Garden Primitives

Coffee House Press 2000
ISBN I-56689-100-0

The moods in Garden Primitives range from still to explosive, the language from poetic and sensual to coarse. What these stories have in common is a passionate allegiance to both the heart and the intellect.

The cinematic eye of Sosin’s roving narrators leads us through the snowy, suburban decay of a family on a perfect winter night; into the narrow but honest mind of a farmer being bowled over by urban sprawl; to the beach, where a woman’s life becomes hyper-focused on the survival of a turtle nest; around a campfire on a north woods vacation where the gaps between parents and children, friends and lovers widen; and through gardens both vegetable and glassed where the language is as fertile as what grows there.

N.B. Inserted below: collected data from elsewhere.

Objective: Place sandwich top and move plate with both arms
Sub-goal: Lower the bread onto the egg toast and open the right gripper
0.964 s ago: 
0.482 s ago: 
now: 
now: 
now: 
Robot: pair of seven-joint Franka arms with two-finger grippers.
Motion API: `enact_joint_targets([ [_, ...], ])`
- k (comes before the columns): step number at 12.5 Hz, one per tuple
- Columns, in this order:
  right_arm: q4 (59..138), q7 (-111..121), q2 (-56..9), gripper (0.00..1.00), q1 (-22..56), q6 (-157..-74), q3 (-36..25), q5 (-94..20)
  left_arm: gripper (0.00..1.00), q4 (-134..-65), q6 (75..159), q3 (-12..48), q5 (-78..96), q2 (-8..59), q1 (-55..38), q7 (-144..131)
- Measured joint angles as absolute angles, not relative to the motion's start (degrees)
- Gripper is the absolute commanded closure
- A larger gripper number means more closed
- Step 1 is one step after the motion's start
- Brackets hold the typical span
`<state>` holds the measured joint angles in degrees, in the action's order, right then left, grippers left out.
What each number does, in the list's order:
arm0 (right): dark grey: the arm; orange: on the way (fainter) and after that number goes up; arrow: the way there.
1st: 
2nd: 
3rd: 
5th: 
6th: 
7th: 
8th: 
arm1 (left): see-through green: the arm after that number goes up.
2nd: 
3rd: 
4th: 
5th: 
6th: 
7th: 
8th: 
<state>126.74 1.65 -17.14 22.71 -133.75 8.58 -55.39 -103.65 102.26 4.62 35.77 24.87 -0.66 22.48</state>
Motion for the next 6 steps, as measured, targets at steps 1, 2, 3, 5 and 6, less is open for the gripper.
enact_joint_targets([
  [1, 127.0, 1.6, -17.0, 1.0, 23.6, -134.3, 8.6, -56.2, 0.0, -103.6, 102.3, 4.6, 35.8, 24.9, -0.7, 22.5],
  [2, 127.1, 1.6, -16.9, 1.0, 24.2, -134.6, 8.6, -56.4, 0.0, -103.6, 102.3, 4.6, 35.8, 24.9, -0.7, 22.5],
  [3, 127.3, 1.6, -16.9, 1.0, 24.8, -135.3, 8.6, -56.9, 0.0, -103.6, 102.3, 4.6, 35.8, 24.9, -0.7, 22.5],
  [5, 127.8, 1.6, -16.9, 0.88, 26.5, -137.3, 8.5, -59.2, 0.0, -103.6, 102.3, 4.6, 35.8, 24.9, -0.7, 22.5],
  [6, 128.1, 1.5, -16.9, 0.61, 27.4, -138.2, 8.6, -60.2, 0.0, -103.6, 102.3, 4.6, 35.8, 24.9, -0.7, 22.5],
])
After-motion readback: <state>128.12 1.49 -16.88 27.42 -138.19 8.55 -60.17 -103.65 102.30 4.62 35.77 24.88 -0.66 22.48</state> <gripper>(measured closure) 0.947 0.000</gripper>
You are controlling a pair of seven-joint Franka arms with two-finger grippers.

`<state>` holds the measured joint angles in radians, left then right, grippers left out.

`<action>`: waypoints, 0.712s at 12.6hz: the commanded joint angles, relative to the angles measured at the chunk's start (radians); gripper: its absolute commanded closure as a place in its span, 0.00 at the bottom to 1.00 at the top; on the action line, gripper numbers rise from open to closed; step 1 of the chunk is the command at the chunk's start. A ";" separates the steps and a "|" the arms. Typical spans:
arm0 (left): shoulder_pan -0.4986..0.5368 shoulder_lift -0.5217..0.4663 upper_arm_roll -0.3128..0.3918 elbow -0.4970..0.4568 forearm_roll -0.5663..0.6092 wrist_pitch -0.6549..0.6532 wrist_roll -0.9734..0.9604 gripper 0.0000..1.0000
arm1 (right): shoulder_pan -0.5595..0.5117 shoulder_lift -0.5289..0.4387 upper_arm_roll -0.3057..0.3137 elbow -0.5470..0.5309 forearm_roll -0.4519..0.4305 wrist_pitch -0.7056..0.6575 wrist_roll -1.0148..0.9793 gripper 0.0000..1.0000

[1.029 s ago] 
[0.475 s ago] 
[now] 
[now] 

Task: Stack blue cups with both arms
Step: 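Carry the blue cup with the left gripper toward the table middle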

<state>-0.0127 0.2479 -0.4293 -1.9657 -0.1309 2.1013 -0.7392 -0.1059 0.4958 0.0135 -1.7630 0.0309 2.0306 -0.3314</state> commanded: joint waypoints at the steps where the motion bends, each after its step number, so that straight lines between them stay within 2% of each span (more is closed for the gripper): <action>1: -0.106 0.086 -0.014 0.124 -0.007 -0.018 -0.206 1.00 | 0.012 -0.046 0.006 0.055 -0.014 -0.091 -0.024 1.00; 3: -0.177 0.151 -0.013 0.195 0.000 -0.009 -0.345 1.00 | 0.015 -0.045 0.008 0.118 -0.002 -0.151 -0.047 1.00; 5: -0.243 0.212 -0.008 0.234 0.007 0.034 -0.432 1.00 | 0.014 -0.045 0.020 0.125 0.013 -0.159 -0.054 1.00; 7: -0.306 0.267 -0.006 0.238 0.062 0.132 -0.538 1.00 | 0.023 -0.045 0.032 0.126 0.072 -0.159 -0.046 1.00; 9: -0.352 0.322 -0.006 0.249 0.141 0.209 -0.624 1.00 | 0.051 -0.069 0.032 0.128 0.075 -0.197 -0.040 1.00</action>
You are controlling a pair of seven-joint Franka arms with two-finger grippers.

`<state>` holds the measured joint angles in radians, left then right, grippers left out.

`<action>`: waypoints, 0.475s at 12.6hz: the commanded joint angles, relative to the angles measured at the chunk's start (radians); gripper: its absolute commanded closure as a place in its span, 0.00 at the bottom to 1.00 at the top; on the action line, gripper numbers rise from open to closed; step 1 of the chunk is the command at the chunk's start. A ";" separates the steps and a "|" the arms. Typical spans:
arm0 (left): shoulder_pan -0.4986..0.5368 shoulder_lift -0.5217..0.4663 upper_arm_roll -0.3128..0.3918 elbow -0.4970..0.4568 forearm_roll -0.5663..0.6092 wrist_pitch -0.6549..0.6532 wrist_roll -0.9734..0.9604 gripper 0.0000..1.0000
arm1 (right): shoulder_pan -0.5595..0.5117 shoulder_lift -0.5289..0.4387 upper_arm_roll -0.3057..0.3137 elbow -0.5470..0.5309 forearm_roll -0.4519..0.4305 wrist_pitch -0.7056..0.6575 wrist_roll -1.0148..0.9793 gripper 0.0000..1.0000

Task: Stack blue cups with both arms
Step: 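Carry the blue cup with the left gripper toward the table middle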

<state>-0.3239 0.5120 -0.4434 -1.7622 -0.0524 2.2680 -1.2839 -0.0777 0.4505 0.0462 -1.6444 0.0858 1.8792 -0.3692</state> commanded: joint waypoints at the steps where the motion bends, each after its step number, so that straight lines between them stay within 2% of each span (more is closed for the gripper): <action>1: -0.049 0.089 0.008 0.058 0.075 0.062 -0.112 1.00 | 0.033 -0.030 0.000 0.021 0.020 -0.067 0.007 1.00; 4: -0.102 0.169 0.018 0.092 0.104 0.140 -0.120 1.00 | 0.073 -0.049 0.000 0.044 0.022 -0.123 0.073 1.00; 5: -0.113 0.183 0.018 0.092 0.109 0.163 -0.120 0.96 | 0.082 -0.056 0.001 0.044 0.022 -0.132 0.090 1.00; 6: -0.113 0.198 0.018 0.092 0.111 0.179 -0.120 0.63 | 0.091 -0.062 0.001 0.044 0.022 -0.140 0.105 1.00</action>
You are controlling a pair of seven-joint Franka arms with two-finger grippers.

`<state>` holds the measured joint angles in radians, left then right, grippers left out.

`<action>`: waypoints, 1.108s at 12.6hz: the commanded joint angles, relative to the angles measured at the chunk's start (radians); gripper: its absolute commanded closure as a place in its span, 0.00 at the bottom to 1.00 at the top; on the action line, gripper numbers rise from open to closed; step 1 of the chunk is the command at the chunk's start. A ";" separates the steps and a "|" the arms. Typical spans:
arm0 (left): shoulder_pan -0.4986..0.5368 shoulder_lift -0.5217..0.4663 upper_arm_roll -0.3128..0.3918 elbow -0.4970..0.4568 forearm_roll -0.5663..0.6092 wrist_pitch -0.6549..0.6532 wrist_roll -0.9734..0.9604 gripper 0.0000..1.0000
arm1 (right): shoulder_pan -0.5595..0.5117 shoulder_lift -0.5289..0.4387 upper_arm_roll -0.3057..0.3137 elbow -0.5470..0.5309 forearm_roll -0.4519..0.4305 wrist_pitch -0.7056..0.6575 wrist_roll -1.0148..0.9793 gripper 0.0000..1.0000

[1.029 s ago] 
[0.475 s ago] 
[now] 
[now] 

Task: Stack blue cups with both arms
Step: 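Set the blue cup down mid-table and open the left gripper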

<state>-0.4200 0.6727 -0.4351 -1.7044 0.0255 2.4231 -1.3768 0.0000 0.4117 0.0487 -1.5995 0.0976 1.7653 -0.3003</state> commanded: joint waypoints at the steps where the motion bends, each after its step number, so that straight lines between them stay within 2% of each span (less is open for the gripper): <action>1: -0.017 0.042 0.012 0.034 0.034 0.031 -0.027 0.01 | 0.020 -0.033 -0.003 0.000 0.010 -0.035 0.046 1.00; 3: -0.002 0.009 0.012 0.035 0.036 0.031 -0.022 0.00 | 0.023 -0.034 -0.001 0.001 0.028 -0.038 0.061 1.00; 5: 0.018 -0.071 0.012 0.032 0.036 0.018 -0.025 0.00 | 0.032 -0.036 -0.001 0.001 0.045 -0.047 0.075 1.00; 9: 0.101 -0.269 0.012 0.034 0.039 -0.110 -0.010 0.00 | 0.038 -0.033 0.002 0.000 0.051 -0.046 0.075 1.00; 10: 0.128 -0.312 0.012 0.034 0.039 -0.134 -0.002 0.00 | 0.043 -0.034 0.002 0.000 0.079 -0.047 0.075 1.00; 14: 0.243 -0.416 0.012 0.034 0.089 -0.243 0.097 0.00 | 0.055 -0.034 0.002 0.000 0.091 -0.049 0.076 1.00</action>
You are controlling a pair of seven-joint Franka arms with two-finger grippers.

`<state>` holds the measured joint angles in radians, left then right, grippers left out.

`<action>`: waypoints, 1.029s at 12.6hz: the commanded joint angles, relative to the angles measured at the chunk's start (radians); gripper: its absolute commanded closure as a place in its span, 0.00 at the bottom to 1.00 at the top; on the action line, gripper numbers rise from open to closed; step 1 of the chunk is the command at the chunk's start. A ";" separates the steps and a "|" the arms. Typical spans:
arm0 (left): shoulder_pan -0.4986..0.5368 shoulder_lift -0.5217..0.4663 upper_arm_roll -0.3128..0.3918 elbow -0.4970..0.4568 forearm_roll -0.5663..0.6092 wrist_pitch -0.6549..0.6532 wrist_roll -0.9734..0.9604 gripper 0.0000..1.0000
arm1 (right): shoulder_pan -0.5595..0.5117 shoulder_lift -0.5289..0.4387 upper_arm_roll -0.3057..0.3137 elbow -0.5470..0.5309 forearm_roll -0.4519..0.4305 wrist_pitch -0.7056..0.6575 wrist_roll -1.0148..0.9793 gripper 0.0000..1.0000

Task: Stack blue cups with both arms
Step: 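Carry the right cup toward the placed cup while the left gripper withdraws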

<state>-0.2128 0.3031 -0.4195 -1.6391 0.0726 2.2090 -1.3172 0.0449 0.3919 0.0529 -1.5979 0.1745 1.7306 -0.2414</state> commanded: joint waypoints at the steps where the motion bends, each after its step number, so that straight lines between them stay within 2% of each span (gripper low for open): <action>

If short stories were photographs, the 12 in Danielle Sosin’s first book would be of a dreamily old-fashioned variety – small shiny squares framed in white, their corners held down by delicate paper points. This isn’t to say that Sosin’s stories aren’t vivid. They’re often told with the symbolic language of a poet, and they tend to leave you with a lucid view into a world, a moment, a mind. In “Still Life,” an unemployed woman stares out at the world from her window, one glance framing the sleep-swollen faces of two small brothers. “You want to protect them, to cover their ears, to pull the glass shards out of their dreams.” She must look away. In “Internal Medicine,” a woman – lying on her back, legs spread, talking several medical students through the fine points of giving a proper gynecologic exam – thinks back to the moment she and her son’s father told him they were separating. She recalls: “He crumpled to the floor as if his bones had broken all at once. “The teenager in “What Mark Couldn’t See” feels such an intense yearning for family truth that for him – as for many of Sosin’s characters – being alive can feel as painful as looking open-eyed into the sun. Like a camera’s aperture set to blink just long enough to admit the exact amount of light for a perfect picture, Sosin’s economical and delicate stories capture unexpected moments of beauty and clarity.”